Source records
:::::
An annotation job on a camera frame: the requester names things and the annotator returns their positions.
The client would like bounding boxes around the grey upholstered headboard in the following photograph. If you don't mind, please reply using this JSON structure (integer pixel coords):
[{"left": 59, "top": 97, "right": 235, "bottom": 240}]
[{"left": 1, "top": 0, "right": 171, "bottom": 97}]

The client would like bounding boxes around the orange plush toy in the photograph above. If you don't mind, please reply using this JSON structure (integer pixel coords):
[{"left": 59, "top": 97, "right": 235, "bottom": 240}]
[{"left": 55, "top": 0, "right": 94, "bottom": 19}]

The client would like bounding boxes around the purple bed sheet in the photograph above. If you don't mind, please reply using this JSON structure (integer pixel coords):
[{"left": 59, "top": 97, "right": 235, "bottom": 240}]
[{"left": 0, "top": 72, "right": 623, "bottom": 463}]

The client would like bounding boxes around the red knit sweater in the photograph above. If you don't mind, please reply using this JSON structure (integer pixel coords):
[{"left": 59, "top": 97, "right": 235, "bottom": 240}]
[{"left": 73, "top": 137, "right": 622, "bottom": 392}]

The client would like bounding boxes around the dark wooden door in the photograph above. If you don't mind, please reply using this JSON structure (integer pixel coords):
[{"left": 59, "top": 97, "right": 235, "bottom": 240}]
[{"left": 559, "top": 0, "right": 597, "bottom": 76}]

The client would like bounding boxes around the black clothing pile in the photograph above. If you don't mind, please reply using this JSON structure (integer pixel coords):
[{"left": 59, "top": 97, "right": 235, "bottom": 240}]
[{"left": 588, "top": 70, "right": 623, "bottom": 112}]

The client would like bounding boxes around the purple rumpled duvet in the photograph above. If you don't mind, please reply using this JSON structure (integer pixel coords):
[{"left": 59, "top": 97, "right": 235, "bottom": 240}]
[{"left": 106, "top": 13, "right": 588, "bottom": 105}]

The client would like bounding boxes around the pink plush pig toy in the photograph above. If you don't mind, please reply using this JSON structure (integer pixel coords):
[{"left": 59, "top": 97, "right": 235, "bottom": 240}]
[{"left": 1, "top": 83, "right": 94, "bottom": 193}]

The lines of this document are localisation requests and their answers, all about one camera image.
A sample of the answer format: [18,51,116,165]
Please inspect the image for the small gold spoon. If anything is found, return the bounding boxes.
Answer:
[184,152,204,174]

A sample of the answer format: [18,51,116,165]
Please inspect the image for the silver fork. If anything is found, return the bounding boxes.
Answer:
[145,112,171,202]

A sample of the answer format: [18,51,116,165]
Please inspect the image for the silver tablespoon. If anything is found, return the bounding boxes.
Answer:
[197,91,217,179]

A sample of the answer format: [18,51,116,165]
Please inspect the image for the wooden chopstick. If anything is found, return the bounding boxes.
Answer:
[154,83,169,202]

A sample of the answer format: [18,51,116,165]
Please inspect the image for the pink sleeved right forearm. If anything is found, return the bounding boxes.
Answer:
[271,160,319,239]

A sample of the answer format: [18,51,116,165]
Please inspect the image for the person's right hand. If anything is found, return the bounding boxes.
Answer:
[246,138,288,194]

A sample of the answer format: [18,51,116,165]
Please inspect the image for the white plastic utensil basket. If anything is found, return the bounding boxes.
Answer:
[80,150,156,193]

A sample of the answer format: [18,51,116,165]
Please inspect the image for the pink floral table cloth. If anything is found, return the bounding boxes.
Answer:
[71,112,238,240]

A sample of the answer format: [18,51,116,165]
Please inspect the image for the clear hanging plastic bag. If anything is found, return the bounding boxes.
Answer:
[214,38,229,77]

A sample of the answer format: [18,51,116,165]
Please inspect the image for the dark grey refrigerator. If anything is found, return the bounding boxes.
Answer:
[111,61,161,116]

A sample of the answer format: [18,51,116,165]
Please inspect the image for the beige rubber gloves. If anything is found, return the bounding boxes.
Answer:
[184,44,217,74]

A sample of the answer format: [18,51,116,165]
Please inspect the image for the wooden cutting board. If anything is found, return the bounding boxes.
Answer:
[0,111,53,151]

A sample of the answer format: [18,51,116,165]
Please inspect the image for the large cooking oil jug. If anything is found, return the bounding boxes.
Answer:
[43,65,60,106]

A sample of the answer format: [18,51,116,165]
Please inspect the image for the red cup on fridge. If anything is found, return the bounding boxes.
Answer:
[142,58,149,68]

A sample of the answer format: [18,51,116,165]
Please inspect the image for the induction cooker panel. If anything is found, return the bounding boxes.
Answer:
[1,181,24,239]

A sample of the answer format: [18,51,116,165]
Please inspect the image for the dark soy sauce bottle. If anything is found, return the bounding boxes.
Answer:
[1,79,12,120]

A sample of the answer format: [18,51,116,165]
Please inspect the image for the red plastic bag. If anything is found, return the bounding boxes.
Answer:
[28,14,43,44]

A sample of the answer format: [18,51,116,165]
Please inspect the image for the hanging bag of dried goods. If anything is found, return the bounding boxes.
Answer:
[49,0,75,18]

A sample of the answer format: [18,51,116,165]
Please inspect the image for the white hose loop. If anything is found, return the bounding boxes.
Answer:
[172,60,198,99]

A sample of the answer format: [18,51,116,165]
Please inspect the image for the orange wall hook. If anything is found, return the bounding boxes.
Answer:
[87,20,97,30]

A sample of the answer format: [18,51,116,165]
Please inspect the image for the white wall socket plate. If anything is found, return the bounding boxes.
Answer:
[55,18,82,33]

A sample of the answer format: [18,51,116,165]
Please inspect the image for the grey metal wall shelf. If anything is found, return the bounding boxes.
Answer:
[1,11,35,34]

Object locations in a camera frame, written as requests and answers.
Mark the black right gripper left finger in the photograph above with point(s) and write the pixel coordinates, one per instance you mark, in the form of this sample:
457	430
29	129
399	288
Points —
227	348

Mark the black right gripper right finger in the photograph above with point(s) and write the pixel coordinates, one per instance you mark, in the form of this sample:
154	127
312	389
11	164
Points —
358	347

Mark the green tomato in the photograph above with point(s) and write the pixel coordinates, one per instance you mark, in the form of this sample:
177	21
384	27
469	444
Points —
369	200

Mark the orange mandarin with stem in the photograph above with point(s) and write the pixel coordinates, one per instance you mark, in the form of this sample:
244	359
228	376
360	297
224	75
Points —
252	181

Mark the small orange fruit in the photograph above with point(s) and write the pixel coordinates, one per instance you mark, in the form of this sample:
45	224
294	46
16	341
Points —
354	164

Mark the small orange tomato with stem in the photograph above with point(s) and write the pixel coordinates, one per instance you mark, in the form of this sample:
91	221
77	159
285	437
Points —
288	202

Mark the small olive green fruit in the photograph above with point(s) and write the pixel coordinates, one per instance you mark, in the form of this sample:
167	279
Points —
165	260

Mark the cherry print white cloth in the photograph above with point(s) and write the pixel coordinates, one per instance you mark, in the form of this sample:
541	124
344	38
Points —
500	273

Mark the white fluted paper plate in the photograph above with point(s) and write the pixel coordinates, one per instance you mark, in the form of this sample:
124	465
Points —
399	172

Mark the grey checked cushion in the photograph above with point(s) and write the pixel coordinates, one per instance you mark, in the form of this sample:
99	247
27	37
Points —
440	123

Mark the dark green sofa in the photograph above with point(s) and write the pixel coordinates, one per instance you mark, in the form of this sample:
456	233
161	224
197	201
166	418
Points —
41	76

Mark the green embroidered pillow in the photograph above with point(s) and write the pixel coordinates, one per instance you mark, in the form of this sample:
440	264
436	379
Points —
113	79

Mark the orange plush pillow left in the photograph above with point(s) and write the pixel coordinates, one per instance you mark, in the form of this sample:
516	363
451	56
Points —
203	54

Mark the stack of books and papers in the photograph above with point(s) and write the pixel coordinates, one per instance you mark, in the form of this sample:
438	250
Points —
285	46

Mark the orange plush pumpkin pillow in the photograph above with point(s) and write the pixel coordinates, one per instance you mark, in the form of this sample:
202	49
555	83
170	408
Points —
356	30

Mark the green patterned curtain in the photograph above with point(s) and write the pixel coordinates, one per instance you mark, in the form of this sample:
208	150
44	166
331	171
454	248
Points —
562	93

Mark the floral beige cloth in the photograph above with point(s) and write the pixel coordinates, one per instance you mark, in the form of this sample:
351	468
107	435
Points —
:::::
Find each line above with the string "tomato", then report how many there are. Write only the number.

2